> [TASK OBJECTIVE] The answer should consist of each line from the data below that includes "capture".

**** EXERCISE INPUT

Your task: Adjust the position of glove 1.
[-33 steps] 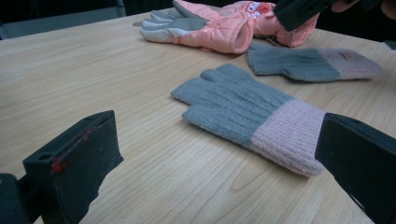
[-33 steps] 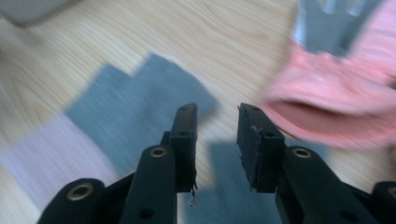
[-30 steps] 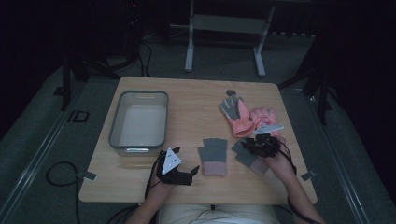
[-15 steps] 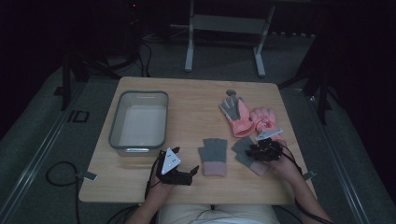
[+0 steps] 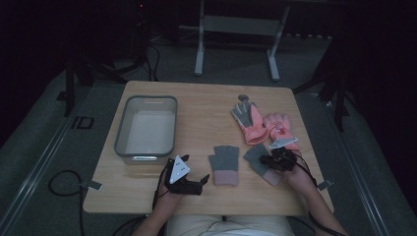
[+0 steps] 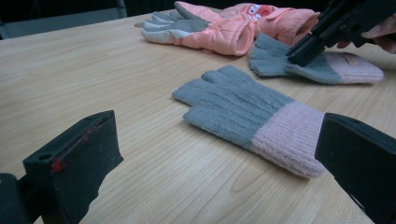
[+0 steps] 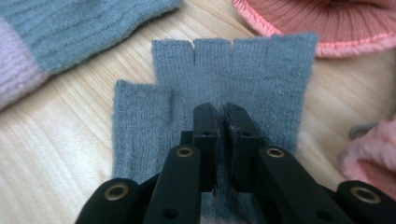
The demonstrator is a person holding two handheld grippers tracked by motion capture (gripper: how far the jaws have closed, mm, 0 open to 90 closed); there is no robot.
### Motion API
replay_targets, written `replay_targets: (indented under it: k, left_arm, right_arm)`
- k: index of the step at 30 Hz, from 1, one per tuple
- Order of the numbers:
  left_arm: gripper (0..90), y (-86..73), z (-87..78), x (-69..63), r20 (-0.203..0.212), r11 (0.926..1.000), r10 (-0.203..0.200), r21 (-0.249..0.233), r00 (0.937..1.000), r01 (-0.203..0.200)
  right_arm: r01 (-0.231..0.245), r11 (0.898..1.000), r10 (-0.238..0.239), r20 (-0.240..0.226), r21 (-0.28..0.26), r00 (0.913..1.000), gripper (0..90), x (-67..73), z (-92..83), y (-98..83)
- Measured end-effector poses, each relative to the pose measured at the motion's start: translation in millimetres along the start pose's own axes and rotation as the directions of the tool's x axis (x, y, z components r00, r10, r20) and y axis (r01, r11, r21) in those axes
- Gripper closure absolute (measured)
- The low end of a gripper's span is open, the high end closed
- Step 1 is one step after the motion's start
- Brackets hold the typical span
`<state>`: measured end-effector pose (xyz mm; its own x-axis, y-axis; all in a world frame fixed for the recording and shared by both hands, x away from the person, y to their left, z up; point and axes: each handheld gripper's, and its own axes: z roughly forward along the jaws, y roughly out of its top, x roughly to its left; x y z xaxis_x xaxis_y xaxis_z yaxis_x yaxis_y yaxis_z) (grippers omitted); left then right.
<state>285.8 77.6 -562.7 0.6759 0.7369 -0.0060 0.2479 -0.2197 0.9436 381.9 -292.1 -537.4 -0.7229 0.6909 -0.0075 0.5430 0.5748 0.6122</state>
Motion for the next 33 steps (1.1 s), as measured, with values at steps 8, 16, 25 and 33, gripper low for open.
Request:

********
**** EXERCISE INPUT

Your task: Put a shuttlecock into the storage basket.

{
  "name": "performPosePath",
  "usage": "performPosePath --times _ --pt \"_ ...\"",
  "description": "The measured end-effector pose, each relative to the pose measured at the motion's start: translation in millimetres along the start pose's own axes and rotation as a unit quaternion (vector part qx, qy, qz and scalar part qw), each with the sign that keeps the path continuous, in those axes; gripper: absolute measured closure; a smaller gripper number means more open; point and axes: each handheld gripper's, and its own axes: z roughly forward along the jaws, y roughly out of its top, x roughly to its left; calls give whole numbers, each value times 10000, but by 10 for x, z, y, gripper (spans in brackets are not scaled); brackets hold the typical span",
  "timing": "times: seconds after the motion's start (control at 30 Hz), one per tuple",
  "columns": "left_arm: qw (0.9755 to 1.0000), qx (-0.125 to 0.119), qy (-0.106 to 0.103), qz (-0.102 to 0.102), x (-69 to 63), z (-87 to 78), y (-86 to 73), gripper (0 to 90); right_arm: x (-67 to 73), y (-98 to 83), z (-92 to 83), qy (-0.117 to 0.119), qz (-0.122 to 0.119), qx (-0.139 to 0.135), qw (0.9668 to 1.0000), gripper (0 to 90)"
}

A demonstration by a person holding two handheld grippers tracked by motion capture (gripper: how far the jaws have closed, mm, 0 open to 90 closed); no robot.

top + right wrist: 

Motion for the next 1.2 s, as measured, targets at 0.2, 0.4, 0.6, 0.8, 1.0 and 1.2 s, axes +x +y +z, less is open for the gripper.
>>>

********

> [ANSWER TO THIS TASK]
The demonstrator is a person holding two handheld grippers tracked by motion capture (gripper: how far the jaws have closed, mm, 0 open to 90 closed); there is no robot.
A demonstration by a person holding two handheld grippers tracked by motion capture (gripper: how far the jaws have closed, mm, 0 open to 90 closed); no robot.

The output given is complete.